### YOUR ASSIGNMENT
Restate word for word the lines in the listing below, starting at the line containing "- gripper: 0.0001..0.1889" and ending at the line containing "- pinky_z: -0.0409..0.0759", both included; leave out the rest.

### AVAILABLE DATA

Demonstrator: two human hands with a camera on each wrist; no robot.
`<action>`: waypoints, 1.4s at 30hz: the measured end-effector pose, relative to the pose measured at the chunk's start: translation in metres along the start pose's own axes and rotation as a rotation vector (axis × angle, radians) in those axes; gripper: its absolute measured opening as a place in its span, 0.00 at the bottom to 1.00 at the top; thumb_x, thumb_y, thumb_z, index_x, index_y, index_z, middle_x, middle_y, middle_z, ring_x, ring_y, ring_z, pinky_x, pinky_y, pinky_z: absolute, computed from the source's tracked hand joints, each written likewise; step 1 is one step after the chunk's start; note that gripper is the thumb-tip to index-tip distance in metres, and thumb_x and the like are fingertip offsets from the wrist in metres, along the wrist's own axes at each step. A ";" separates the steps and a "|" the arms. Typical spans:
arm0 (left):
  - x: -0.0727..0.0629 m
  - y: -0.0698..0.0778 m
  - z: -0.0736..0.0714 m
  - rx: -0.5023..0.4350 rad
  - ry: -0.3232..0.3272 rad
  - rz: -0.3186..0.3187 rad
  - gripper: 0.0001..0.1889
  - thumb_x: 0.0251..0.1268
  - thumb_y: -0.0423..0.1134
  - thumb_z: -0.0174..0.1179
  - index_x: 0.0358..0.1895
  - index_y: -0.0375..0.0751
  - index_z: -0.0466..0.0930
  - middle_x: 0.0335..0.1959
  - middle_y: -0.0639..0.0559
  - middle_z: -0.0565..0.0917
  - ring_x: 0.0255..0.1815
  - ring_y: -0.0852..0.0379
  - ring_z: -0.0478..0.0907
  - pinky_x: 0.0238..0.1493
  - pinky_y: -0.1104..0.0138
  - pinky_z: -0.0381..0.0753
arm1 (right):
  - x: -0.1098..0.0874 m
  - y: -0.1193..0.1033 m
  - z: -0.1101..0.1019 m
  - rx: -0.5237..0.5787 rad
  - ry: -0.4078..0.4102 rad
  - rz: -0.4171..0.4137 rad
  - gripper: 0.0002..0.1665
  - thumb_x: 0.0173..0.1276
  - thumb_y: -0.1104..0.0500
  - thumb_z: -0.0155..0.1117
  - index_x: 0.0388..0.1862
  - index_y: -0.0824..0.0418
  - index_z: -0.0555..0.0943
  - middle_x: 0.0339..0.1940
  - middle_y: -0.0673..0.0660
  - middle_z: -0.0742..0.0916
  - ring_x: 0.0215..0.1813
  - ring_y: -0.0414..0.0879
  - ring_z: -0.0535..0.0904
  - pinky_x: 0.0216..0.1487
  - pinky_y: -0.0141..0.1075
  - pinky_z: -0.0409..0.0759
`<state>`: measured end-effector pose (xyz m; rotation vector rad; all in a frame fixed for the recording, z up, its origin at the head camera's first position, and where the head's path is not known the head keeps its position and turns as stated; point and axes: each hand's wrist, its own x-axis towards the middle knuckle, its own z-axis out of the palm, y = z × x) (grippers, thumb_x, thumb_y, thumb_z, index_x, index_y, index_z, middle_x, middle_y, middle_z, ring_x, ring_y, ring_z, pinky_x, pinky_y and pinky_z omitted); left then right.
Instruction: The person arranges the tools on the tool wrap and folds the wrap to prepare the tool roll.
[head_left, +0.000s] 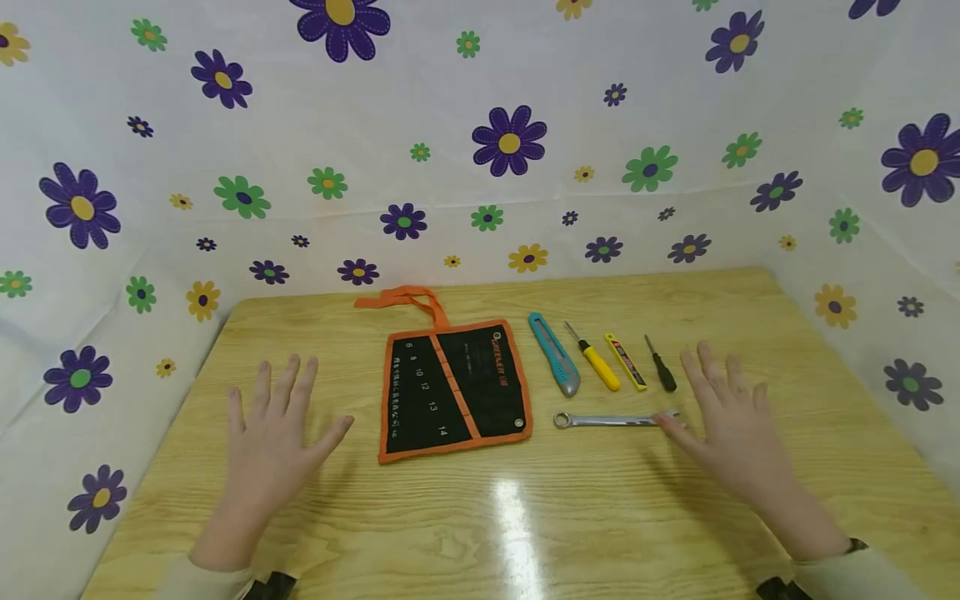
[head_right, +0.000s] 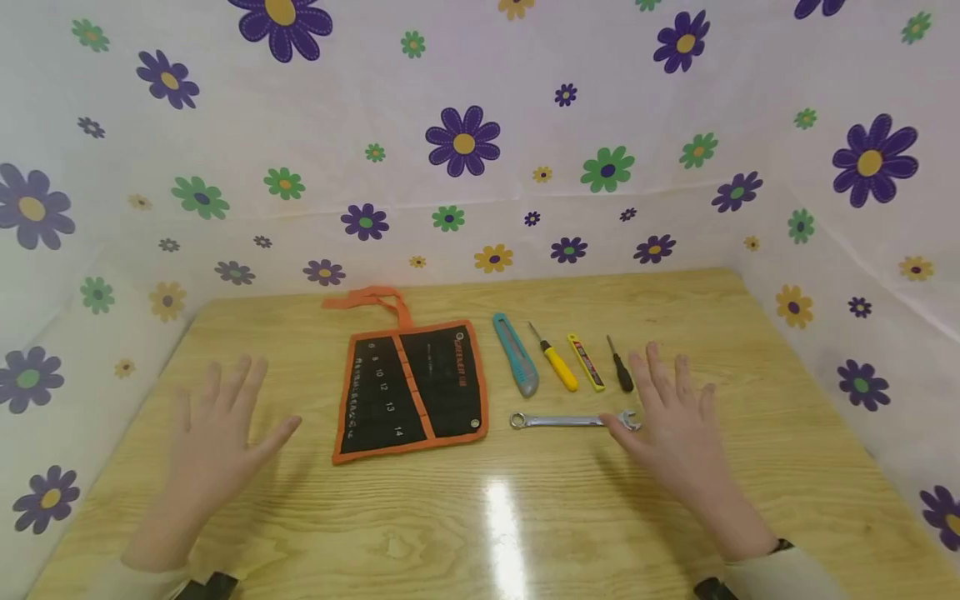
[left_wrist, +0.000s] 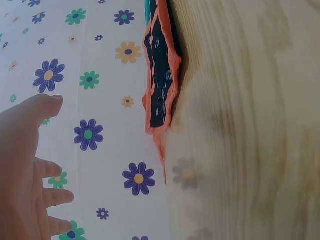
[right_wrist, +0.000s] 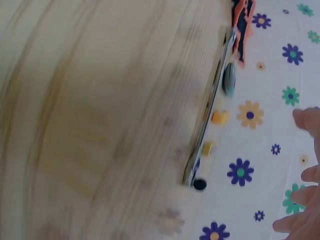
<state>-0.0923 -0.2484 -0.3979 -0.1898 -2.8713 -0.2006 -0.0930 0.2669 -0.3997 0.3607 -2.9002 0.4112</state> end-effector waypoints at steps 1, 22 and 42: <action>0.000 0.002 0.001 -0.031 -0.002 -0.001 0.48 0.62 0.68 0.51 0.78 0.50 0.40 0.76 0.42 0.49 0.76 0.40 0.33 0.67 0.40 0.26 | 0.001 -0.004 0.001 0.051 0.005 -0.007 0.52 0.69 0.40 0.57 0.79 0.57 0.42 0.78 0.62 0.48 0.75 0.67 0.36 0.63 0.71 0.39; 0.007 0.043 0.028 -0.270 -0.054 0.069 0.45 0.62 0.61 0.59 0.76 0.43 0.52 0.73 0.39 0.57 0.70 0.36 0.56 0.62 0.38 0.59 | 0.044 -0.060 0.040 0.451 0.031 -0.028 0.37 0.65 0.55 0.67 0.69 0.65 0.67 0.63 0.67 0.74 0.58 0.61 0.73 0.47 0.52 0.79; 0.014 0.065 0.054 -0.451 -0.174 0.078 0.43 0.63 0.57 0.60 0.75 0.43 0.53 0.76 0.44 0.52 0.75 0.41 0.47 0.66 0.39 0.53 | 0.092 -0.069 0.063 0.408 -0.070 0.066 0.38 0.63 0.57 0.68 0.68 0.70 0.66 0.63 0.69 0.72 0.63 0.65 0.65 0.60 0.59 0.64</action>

### EXERCISE ANSWER
  - gripper: 0.0001..0.1889
  - thumb_x: 0.0251..0.1268
  - thumb_y: -0.0423..0.1134
  - thumb_z: -0.0174..0.1179
  - index_x: 0.0358..0.1895
  - index_y: -0.0375..0.0751
  - index_z: -0.0466..0.0930
  - middle_x: 0.0335..0.1959
  - middle_y: -0.0639..0.0559
  - middle_z: -0.0565..0.0917
  - ring_x: 0.0255..0.1815
  - ring_y: -0.0852..0.0379
  - ring_z: -0.0478..0.0907
  - pinky_x: 0.0238..0.1493
  - pinky_y: -0.1104..0.0138
  - pinky_z: -0.0381..0.0753
arm1 (right):
  - x: -0.1098..0.0874 m
  - y: -0.1193..0.1033 m
  - z: -0.1101..0.1019 m
  - rx: -0.5237..0.5787 rad
  - ry: -0.4078..0.4102 rad
  - rz: -0.4171..0.4137 rad
  - gripper: 0.0002..0.1665
  - thumb_x: 0.0173..0.1276
  - thumb_y: -0.1104..0.0500
  - thumb_z: -0.0155..0.1117
  - index_x: 0.0388..0.1862
  - index_y: -0.0824..0.0418
  - index_z: -0.0555..0.0943
  - middle_x: 0.0339..0.1940
  - middle_y: -0.0673..0.0660
  - middle_z: -0.0742..0.0916
  - ring_x: 0.0215..0.1813
  - ring_y: -0.0414..0.0879
  - ring_z: -0.0535..0.0904
  - pinky_x: 0.0216..0.1487
  - pinky_y: -0.0141..0.1075
  - pinky_z: -0.0409..0.0759

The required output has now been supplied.